--- MATERIAL TO PROCESS ---

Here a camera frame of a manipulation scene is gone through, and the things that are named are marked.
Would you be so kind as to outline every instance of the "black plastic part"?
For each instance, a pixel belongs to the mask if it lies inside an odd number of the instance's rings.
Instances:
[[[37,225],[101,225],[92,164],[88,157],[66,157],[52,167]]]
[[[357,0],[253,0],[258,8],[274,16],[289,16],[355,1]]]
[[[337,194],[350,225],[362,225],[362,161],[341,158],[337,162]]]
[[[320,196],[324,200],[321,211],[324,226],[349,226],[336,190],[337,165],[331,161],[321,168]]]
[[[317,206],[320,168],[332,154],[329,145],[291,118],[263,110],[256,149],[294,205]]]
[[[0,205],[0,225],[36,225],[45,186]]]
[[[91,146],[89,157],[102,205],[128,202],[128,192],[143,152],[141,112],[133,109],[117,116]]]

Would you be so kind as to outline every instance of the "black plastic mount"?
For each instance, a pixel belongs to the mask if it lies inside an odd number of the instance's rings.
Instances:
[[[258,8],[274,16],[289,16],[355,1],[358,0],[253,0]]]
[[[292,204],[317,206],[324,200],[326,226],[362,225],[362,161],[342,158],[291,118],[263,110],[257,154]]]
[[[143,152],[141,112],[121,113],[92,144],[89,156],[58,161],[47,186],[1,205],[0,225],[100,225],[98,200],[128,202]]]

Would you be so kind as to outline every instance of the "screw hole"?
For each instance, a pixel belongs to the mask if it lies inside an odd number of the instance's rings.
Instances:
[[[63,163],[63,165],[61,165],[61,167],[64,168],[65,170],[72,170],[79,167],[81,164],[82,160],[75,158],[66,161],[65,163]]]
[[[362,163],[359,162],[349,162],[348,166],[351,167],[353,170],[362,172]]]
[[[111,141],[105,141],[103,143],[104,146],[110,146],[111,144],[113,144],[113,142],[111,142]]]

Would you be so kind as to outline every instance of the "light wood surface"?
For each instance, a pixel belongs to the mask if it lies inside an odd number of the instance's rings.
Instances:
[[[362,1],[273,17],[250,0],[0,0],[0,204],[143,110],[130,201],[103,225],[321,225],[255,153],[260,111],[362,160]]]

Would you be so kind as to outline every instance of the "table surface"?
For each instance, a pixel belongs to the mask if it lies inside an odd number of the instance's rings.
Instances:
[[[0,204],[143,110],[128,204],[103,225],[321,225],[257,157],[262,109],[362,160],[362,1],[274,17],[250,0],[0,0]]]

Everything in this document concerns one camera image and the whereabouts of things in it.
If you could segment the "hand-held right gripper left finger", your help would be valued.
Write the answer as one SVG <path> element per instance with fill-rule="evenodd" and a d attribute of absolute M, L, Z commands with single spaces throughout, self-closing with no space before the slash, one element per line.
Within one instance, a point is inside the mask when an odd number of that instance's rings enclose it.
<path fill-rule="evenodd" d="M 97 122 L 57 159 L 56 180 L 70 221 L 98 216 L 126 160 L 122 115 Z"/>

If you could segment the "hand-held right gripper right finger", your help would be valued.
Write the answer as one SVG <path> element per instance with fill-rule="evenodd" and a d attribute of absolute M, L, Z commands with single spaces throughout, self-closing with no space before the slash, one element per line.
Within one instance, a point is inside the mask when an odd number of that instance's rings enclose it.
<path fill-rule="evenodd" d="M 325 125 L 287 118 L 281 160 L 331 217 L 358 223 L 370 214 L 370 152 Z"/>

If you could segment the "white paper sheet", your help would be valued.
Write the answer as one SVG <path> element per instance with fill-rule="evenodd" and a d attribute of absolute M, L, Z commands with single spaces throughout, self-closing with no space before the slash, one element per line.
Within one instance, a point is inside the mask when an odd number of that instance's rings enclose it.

---

TASK OBJECTIVE:
When you repeat the data, keep each line exactly as given.

YOUR SOLUTION:
Here a camera frame of a manipulation scene is gone through, and the things that are named are marked.
Would you be so kind as to outline every instance of the "black plastic part"?
For each instance, a pixel belongs to the mask if it lies inside an odd number of the instance's rings.
Instances:
[[[37,225],[101,225],[92,164],[88,157],[66,157],[52,167]]]
[[[357,0],[253,0],[258,8],[274,16],[289,16],[355,1]]]
[[[337,194],[350,225],[362,225],[362,161],[341,158],[337,162]]]
[[[320,196],[324,200],[321,211],[324,226],[349,226],[336,190],[337,165],[331,161],[321,168]]]
[[[317,206],[320,168],[332,154],[329,145],[291,118],[263,110],[256,149],[294,205]]]
[[[0,205],[0,225],[36,225],[45,186]]]
[[[91,146],[89,157],[102,205],[128,202],[128,192],[143,152],[141,112],[133,109],[117,116]]]

Would you be so kind as to outline every instance of the "black plastic mount"?
For each instance, a pixel belongs to the mask if it lies inside an odd number of the instance's rings.
Instances:
[[[258,8],[274,16],[289,16],[355,1],[358,0],[253,0]]]
[[[292,204],[317,206],[324,200],[326,226],[362,225],[362,161],[342,158],[291,118],[263,110],[257,154]]]
[[[143,152],[141,112],[121,113],[92,144],[89,156],[58,161],[47,186],[1,205],[0,225],[100,225],[98,200],[128,202]]]

Would you be so kind as to outline every instance of the "screw hole"?
For each instance, a pixel belongs to the mask if it lies inside an odd number of the instance's rings.
Instances:
[[[63,163],[63,165],[61,165],[61,167],[64,168],[65,170],[72,170],[79,167],[81,164],[82,160],[75,158],[66,161],[65,163]]]
[[[362,163],[359,162],[349,162],[348,166],[351,167],[353,170],[362,172]]]
[[[111,141],[105,141],[103,143],[104,146],[110,146],[111,144],[113,144],[113,142],[111,142]]]

Would you be so kind as to outline every instance of the "light wood surface"?
For each instance, a pixel belongs to the mask if it lies inside an odd number of the instance's rings.
Instances:
[[[362,1],[273,17],[250,0],[0,0],[0,204],[143,110],[130,201],[103,225],[321,225],[255,153],[260,111],[362,160]]]

Would you be so kind as to outline every instance of the "table surface"?
For each instance, a pixel belongs to the mask if it lies inside an odd number of the instance's rings.
Instances:
[[[0,204],[143,110],[128,204],[103,225],[321,225],[257,157],[262,109],[362,160],[362,1],[274,17],[250,0],[0,0]]]

Everything in this document concerns one camera image and the whereabouts of things in it.
If you could segment the "hand-held right gripper left finger", your help would be valued.
Write the answer as one SVG <path> element per instance with fill-rule="evenodd" and a d attribute of absolute M, L, Z commands with single spaces throughout, self-closing with no space before the slash, one element per line.
Within one instance, a point is inside the mask when an odd number of that instance's rings enclose it.
<path fill-rule="evenodd" d="M 97 122 L 57 159 L 56 180 L 70 221 L 98 216 L 126 160 L 122 115 Z"/>

If you could segment the "hand-held right gripper right finger", your help would be valued.
Write the answer as one SVG <path> element per instance with fill-rule="evenodd" and a d attribute of absolute M, L, Z commands with single spaces throughout, self-closing with no space before the slash, one element per line.
Within one instance, a point is inside the mask when an odd number of that instance's rings enclose it.
<path fill-rule="evenodd" d="M 325 125 L 287 118 L 281 160 L 331 217 L 358 223 L 370 214 L 370 152 Z"/>

If you could segment the "white paper sheet", your help would be valued.
Write the answer as one SVG <path> element per instance with fill-rule="evenodd" and a d attribute of absolute M, L, Z commands with single spaces throughout, self-closing with no space before the slash, one element per line.
Within one instance, a point is inside the mask when an odd number of that instance's rings enclose it.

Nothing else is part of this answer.